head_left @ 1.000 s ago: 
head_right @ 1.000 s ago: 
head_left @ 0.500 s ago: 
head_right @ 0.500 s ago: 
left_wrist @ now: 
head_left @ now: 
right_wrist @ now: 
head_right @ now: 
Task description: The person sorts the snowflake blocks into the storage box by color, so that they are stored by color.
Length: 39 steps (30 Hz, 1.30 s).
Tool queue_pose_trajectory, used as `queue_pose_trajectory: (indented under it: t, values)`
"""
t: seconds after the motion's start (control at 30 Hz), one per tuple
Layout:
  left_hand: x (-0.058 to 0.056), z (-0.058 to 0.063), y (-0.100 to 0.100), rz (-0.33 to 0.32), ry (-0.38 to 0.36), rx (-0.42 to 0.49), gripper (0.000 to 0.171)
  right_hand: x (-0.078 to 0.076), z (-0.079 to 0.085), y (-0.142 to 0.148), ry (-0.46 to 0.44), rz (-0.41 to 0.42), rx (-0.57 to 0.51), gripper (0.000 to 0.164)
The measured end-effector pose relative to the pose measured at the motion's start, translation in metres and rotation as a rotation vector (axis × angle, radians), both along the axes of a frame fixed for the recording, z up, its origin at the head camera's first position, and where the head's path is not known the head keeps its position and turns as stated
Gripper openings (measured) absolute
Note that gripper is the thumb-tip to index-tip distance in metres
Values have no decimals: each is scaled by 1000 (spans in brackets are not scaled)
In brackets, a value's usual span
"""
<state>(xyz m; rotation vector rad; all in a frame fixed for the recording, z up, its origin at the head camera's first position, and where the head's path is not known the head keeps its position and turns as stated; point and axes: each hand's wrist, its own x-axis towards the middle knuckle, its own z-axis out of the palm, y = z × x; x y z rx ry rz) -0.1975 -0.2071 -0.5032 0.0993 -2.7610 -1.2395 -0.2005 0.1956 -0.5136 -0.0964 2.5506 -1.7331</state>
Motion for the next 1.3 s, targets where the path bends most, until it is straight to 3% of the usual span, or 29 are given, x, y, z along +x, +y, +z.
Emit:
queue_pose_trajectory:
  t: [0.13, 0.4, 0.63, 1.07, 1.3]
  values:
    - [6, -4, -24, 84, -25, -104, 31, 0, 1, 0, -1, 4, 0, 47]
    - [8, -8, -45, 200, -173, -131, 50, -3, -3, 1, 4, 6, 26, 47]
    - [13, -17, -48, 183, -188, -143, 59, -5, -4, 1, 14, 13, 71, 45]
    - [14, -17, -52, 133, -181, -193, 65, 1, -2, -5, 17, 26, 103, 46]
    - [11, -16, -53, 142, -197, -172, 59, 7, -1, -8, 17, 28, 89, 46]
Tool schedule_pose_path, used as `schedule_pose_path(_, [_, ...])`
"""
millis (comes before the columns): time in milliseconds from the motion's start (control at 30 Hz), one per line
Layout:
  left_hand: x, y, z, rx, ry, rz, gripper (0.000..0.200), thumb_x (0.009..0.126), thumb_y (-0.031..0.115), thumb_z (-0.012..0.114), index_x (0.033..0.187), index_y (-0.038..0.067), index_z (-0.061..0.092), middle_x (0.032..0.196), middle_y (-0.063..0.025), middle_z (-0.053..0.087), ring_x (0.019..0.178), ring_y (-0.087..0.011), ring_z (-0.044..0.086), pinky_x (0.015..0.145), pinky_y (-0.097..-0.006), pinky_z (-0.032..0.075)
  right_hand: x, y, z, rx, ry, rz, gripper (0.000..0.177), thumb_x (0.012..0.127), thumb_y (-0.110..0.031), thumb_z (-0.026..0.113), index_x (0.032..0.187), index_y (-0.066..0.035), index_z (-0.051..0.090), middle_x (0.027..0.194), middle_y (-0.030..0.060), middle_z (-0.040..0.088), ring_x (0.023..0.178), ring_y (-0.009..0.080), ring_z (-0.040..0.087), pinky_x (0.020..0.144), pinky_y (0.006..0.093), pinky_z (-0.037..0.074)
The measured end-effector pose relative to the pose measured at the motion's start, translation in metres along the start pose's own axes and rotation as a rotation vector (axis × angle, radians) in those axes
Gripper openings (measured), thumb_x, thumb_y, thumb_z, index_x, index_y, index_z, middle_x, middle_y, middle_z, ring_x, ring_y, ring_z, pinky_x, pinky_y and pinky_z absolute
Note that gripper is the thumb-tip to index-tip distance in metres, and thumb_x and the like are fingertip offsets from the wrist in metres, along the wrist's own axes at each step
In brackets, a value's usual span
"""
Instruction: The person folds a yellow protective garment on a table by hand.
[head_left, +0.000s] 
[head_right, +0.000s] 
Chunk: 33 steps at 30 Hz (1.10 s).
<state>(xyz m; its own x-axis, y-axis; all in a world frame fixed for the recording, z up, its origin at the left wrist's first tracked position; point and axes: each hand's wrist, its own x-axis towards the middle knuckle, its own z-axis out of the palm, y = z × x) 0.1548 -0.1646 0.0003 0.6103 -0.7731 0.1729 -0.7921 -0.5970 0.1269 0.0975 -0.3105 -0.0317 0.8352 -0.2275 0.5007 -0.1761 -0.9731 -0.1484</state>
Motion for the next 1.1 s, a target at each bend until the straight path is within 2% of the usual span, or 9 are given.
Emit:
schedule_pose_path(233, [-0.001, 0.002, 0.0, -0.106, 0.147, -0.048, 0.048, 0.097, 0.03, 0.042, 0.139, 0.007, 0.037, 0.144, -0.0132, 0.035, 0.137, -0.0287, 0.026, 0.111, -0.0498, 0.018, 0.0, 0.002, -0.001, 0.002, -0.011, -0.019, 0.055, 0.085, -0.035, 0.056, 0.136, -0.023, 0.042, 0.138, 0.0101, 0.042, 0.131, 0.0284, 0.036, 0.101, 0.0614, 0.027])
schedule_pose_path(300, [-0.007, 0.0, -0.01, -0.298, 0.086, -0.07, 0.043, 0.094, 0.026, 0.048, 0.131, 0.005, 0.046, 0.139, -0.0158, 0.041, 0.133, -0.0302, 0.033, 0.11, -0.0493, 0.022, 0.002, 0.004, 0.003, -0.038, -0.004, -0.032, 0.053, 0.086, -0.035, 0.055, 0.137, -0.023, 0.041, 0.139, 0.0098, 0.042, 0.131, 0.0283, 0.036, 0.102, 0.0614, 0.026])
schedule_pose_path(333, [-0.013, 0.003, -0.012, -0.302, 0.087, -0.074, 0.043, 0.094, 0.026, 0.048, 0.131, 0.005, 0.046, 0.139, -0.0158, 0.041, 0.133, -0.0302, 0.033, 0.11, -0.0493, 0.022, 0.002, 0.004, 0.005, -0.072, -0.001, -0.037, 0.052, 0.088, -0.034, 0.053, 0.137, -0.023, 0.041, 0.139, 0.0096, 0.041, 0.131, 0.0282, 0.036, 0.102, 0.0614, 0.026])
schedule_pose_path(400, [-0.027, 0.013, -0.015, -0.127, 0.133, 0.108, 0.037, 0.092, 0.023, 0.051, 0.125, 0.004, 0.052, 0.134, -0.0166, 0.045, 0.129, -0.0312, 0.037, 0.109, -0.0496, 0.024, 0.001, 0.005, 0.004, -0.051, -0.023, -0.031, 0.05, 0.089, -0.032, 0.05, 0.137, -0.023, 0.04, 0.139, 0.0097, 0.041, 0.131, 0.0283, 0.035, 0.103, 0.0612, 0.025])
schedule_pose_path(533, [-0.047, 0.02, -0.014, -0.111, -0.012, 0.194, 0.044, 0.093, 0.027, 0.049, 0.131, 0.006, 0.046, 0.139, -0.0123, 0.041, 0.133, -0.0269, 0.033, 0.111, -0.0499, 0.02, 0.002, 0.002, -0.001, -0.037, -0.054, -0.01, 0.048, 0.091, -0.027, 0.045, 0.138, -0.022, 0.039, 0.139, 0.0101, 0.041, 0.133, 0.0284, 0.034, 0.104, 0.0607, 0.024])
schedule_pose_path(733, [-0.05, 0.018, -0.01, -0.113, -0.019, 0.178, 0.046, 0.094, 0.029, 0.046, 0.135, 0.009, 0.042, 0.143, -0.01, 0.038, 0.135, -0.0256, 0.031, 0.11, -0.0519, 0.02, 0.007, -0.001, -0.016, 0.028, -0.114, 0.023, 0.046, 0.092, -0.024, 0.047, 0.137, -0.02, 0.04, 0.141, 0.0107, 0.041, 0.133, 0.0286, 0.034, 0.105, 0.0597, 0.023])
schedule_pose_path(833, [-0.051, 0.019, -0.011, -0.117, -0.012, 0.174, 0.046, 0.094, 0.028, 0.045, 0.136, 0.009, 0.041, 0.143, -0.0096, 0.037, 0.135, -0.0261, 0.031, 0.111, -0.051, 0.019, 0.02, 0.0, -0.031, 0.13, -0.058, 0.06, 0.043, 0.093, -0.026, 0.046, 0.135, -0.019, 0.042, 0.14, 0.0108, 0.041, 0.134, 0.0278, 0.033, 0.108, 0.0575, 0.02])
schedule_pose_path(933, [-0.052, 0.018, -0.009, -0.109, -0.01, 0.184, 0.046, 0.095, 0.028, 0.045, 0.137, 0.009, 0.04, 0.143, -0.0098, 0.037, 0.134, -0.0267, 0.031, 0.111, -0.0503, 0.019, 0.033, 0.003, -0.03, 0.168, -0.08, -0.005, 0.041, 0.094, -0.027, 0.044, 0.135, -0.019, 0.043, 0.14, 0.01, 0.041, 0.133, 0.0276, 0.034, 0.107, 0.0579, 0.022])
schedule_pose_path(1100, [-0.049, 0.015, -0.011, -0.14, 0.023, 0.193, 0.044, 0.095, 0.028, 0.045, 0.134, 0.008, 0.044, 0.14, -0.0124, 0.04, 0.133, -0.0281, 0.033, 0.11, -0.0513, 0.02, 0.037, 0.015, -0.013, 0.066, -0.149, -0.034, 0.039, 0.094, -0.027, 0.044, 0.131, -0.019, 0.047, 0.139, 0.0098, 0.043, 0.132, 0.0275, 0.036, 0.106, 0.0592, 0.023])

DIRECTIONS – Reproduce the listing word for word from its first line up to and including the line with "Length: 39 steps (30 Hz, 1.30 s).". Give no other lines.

SOLUTION TO THE PROBLEM –
head_left @ 1.000 s ago: 
head_right @ 1.000 s ago: 
head_left @ 0.500 s ago: 
head_right @ 0.500 s ago: 
left_wrist @ now: 
head_left @ now: 
right_wrist @ now: 
head_right @ now: 
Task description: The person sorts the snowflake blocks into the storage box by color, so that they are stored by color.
Length: 39 steps (30 Hz, 1.30 s).

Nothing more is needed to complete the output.